使者が差し出したスクロールには、ガリアルで用事を済ませたのちベスプチへ帰国するまで護衛についてほしい旨の記述があった。日本語で書かれてはいるものの不自然に角ばった字体は、礼を尽くすために不慣れな他言語を用いる努力の表れだろう。

「我々のほうにも、現在問題が山積みなのです。護衛につくどころか、出港することすら見込みが立っておりません」

「それは、何とかなる問題ですでしょうか?」

「何とかするために鋭意努力中であります。しかし、船を十分に整備するための港湾設備がなく、満足な補給も受けられず、乗員に休息も与えられずにいるという状態では如何とも」

コーワンセツヴィという単語だけは通じなかったようで聞き返されたが、それ以外は理解を得たようだ。

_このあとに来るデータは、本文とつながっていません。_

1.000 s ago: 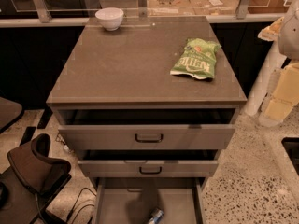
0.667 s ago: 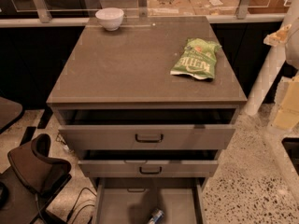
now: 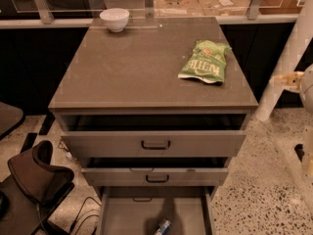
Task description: Pick redbull can from bottom drawer and place on counter
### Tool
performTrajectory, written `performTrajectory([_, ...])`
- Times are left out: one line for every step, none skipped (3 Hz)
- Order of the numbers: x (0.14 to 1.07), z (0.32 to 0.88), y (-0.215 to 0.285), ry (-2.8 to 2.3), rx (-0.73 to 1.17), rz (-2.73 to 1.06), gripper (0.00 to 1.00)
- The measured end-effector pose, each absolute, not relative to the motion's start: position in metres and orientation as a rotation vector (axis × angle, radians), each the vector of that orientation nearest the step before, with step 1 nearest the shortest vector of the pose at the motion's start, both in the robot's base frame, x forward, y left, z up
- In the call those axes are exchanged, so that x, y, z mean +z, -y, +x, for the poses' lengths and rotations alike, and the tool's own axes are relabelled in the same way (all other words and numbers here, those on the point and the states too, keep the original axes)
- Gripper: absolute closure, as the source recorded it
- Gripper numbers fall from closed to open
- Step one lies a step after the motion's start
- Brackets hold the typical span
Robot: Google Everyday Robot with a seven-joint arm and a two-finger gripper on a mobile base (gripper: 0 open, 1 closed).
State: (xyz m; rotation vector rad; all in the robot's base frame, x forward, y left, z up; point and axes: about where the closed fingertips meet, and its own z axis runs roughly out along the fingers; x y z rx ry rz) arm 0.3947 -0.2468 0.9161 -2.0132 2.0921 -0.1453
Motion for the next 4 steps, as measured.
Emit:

「問題が解決する、そうすると護衛につく、できるですか」

この質問に対する答えだけは何としても持ち帰りたいようだ。しかし、佐多大尉としてもこの質問に対してだけは確実なことが言えないのである。

「重油の入手に当てがつくまでは出港できません、とだけ」

「ジューユーが大事だありますか」

「はい、それが一番大事な問題です」

「わかりました、ジューユー探すします私たち」

「一応見当はついておりまして・・・」

佐多大尉は、新函館や新大坂で入手が可能という情報について詳しく説明した。また、アトイ商店という業者が生産しているらしいこと、そこから仕入れて販売している商人が複数存在していることも説明した。ルイナンセー氏にこれ以上借りを作ると私兵として戦わされる羽目になるリスクは承知していたが、行動不能のままよりはマシである。

「それと、金属加工が得意な技術者集団に心当たりはありませんか?」

「ココロア・タリでしたか、知らないでした」

これは、タービンブレードの劣化問題に関するものである。現状のまま全速運転を行うと劣化したブレードが折れて吹っ飛ぶという予想がなされており、本来であれば絶対に交換が必要なのだが、タービンブレードは極めて高度な技術力を要する部品である。現代であれば日米独の3か国しかまともなものを量産できないとされている、と言えばその技術の高度さが理解できるだろうか。

もちろんそんなものが大航海時代相当の黄泉世界にあるはずもない・・・が、魔法という技術があるのならもしかしたら、という期待を込めての質問である。どうにかして説明を行い、ココロアなる謎の存在についての疑問も解消した使者殿の答えは佐多大尉に期待を抱かせるものであった。

「ゲルリン連邦国、金属工作得意だです。すごい武器作る国だ。聞いたあったでした」

「ゲルリン・・・」

ルイナンセー氏との会話中に出てきた国である。確か技術立国で外交下手だとか聞いたような。